With no argument, or if the argument is the same as the receiver, return the receiver. Otherwise, create a new exception object of the same class as the receiver, but with a message equal to string.to_str.
Construct a new Exception object, optionally passing in a message.
static VALUE
exc_initialize(int argc, VALUE *argv, VALUE exc)
{
VALUE arg;
rb_scan_args(argc, argv, "01", &arg);
rb_iv_set(exc, "mesg", arg);
rb_iv_set(exc, "bt", Qnil);
return exc;
}
Equality—If obj is not an Exception, returns false.
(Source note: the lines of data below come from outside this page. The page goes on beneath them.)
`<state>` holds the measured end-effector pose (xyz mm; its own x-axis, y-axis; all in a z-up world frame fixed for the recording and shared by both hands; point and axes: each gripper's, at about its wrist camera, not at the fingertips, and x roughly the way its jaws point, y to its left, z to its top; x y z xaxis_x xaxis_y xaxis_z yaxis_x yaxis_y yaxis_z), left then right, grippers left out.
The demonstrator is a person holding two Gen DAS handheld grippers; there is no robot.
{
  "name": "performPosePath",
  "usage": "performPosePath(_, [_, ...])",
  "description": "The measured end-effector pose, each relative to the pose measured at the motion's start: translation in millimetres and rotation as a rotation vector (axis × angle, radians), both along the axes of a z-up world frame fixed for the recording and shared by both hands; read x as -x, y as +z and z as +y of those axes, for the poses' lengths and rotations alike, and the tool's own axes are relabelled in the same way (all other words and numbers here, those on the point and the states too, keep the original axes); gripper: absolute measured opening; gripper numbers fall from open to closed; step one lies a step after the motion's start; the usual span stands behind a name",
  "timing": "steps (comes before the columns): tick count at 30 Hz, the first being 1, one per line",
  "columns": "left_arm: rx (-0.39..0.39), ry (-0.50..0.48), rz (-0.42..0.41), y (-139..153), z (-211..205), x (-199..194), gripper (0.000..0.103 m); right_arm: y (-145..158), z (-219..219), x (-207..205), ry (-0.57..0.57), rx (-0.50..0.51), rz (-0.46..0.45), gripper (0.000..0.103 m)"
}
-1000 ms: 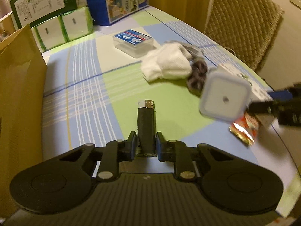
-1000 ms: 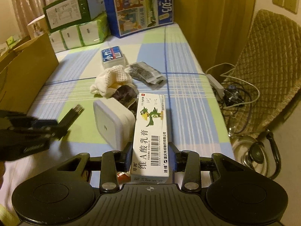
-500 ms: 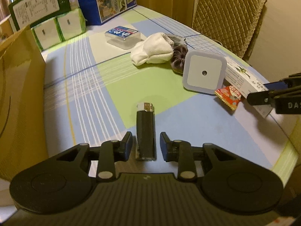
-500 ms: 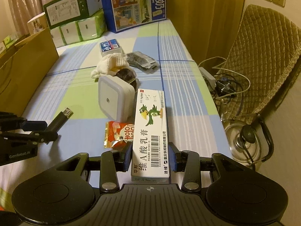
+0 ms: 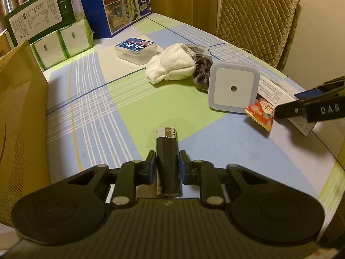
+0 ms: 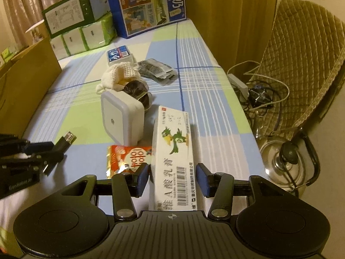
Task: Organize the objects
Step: 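Lift the lighter and ointment box off the table, then carry both items over the cardboard box and open both grippers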
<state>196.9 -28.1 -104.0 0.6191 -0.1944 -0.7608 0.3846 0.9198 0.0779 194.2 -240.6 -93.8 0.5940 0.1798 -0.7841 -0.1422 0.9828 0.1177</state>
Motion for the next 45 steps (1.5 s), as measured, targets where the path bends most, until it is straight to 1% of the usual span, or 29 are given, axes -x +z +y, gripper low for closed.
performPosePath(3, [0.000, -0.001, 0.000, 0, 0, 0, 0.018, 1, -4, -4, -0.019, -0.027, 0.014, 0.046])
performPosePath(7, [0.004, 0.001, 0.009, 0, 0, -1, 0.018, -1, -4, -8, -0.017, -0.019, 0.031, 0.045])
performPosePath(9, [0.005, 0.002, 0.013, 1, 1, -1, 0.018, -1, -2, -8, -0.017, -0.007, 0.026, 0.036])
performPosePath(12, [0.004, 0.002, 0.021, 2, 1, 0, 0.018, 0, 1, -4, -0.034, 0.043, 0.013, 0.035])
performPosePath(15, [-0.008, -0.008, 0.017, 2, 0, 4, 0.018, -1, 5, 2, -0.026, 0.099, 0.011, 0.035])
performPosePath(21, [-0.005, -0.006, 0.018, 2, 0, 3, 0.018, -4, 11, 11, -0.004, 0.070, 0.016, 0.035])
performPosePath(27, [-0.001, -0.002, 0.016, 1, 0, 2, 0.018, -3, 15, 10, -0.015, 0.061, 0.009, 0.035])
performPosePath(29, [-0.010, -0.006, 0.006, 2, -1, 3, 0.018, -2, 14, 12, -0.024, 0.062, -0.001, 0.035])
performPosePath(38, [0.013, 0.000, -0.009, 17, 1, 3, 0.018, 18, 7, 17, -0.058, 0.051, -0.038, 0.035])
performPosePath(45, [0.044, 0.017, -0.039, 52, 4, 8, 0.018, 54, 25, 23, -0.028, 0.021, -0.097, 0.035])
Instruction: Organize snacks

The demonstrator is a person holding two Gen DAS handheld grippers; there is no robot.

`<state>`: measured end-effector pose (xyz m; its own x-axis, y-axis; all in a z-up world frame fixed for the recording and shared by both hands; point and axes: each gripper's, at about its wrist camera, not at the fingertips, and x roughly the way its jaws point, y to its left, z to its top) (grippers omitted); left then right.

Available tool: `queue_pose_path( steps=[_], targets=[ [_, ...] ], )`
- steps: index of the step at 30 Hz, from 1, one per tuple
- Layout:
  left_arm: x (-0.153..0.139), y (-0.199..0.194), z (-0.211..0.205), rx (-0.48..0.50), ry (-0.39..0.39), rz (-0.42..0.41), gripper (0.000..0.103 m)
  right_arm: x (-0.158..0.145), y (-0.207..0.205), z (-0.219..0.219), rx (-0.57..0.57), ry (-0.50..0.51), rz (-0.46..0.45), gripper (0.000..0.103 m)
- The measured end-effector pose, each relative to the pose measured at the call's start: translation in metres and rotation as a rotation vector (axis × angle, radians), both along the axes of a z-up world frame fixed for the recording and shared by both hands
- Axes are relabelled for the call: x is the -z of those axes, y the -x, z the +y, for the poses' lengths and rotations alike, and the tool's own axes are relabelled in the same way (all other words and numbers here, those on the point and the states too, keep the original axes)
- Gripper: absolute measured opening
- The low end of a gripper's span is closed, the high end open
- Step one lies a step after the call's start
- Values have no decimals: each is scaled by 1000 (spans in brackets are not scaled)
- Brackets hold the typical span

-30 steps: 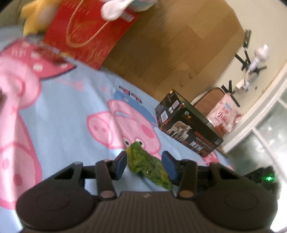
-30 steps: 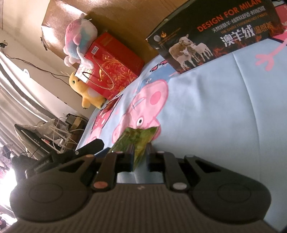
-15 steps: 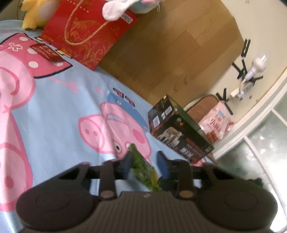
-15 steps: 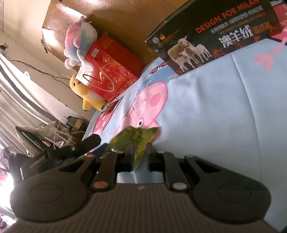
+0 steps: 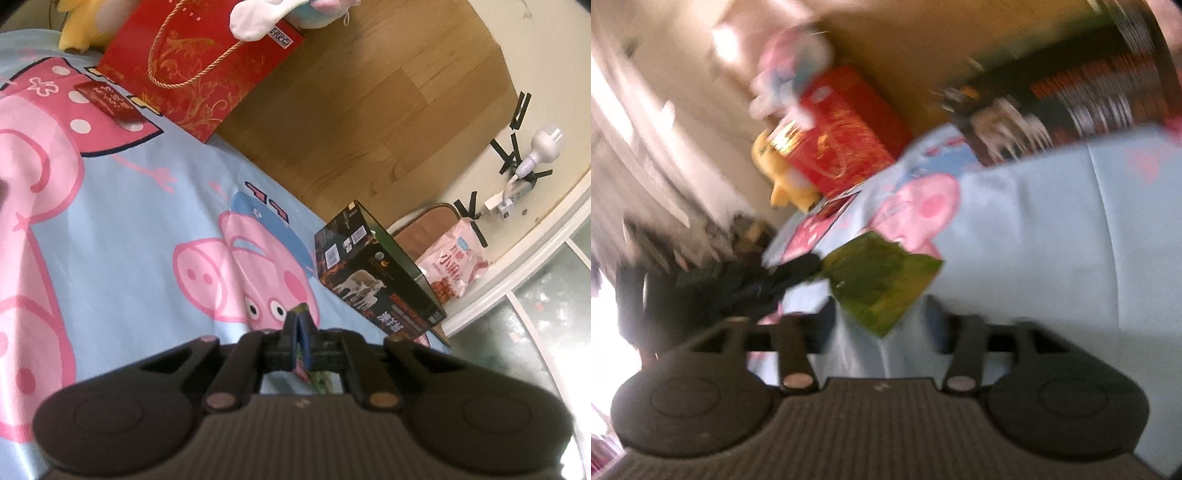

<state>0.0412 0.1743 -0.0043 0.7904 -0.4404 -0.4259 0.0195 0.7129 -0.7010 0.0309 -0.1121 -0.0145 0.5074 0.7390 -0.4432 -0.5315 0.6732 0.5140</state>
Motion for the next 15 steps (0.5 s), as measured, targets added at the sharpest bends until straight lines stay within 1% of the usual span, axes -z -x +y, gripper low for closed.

Otherwise, returns true if exc and obj share same class, messages, and backtrace.
static VALUE
exc_equal(VALUE exc, VALUE obj)
{
VALUE mesg, backtrace;
ID id_mesg;
if (exc == obj) return Qtrue;
CONST_ID(id_mesg, "mesg");
if (rb_obj_class(exc) != rb_obj_class(obj)) {
ID id_message, id_backtrace;
CONST_ID(id_message, "message");
CONST_ID(id_backtrace, "backtrace");
mesg = rb_check_funcall(obj, id_message, 0, 0);
if (mesg == Qundef) return Qfalse;
backtrace = rb_check_funcall(obj, id_backtrace, 0, 0);
if (backtrace == Qundef) return Qfalse;
}
else {
mesg = rb_attr_get(obj, id_mesg);
backtrace = exc_backtrace(obj);
}
if (!rb_equal(rb_attr_get(exc, id_mesg), mesg))
return Qfalse;
if (!rb_equal(exc_backtrace(exc), backtrace))
return Qfalse;
return Qtrue;
}
Returns any backtrace associated with the exception. The backtrace is an array of strings, each containing either “filename:lineNo: in `method”‘ or “filename:lineNo.”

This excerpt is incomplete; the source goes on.